Recorded information: Begin

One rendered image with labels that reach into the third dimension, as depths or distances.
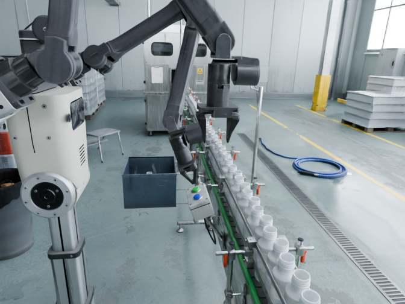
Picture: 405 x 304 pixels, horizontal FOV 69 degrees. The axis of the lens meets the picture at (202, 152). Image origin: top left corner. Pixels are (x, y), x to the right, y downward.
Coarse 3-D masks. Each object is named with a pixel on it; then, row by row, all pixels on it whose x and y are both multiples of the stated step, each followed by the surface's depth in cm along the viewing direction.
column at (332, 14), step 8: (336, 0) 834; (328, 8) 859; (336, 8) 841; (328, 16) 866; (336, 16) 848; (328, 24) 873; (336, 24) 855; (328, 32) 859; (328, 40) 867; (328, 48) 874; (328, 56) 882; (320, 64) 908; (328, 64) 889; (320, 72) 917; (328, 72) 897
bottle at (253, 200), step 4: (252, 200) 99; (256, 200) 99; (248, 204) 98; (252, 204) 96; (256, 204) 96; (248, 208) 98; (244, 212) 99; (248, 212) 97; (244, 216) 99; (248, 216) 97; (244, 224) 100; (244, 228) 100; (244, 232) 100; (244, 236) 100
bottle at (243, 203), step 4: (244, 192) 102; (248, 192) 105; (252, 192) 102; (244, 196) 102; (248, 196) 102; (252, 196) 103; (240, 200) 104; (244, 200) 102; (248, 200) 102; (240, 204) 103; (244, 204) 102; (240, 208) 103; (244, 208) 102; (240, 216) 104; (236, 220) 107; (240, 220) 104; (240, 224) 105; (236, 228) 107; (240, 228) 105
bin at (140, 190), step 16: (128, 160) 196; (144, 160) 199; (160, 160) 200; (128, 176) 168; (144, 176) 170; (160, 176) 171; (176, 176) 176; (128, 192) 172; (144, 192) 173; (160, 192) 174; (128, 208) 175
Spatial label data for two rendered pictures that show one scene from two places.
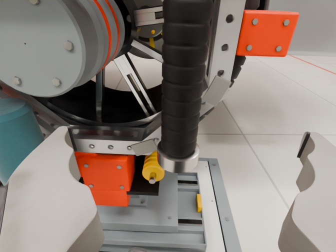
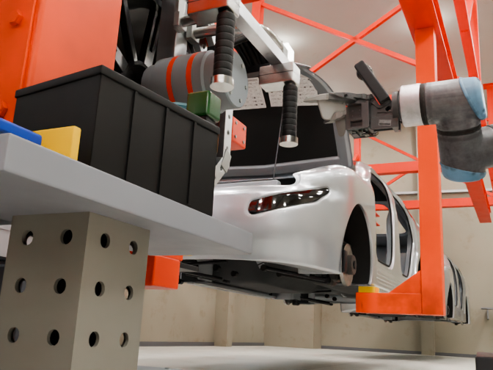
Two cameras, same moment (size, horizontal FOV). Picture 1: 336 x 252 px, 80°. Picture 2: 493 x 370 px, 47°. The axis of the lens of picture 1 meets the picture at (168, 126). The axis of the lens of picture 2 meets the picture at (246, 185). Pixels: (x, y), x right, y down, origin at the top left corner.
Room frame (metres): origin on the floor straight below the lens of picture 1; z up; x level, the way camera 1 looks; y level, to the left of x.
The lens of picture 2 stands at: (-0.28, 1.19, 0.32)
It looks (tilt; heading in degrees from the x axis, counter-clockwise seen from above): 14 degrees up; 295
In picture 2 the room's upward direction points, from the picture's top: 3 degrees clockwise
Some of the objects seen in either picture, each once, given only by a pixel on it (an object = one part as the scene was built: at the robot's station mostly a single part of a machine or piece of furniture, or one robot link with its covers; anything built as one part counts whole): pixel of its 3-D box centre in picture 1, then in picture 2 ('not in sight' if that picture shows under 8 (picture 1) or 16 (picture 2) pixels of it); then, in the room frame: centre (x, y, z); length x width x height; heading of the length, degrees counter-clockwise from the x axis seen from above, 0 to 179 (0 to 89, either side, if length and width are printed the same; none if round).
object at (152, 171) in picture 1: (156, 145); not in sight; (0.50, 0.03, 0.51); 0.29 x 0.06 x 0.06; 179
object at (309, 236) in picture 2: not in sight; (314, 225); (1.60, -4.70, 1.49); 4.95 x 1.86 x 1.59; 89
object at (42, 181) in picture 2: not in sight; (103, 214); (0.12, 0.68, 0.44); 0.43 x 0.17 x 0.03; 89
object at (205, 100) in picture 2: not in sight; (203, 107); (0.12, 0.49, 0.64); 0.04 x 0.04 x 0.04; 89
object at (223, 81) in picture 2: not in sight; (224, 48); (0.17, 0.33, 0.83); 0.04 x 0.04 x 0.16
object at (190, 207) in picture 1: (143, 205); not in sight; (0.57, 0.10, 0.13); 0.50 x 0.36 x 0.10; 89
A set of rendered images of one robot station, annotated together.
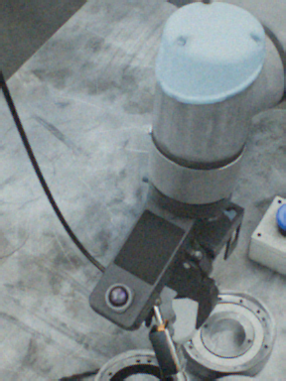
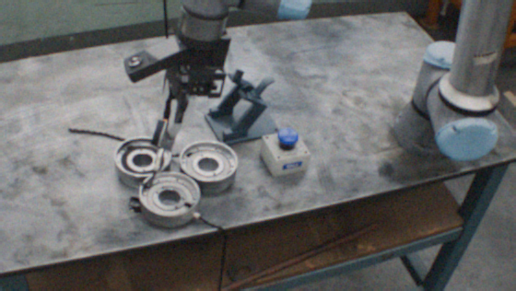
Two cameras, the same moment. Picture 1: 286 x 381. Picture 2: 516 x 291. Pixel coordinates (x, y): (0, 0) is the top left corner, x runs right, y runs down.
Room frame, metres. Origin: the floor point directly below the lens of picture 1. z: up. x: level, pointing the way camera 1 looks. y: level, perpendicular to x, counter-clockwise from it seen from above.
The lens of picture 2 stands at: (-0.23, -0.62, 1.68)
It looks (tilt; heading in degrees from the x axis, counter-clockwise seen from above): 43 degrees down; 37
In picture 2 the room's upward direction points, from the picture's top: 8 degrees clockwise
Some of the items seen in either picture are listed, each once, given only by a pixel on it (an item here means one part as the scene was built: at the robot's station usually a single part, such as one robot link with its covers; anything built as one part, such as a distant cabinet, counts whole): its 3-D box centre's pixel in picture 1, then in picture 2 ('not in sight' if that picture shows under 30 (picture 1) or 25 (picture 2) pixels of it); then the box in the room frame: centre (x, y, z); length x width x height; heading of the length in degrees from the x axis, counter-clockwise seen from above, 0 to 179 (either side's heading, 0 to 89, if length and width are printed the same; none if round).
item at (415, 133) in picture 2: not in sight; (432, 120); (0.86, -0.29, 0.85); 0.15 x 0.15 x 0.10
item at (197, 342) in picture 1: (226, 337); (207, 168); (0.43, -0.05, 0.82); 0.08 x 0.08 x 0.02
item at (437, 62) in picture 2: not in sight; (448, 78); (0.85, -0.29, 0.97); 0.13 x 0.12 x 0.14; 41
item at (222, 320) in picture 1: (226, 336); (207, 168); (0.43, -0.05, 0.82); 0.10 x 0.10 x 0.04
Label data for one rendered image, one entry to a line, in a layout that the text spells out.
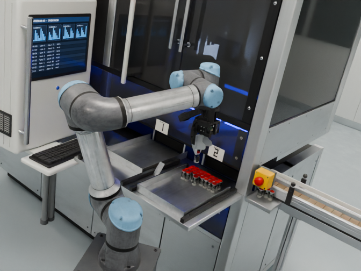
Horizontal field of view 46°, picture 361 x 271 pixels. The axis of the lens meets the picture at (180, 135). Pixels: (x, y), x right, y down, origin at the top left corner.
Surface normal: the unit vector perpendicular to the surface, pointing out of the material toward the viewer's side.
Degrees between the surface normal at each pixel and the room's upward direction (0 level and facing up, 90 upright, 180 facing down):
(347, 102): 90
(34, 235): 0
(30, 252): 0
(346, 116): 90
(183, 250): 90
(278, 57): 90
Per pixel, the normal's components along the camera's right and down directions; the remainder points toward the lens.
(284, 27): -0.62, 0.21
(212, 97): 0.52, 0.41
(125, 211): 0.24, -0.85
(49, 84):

Recorded information: End

**Try it**
Scan the records above for the string "floor", then report every line that contains it.

**Output**
Room frame (metres): origin on the floor straight below the lens of picture 1; z up; x level, the way camera 1 looks; y level, to the left of x.
Room frame, metres. Origin: the floor point directly below the lens of picture 1. z: up. x: level, pointing the way camera 1 looks. y: level, perpendicular to x, counter-clockwise from it seen from above.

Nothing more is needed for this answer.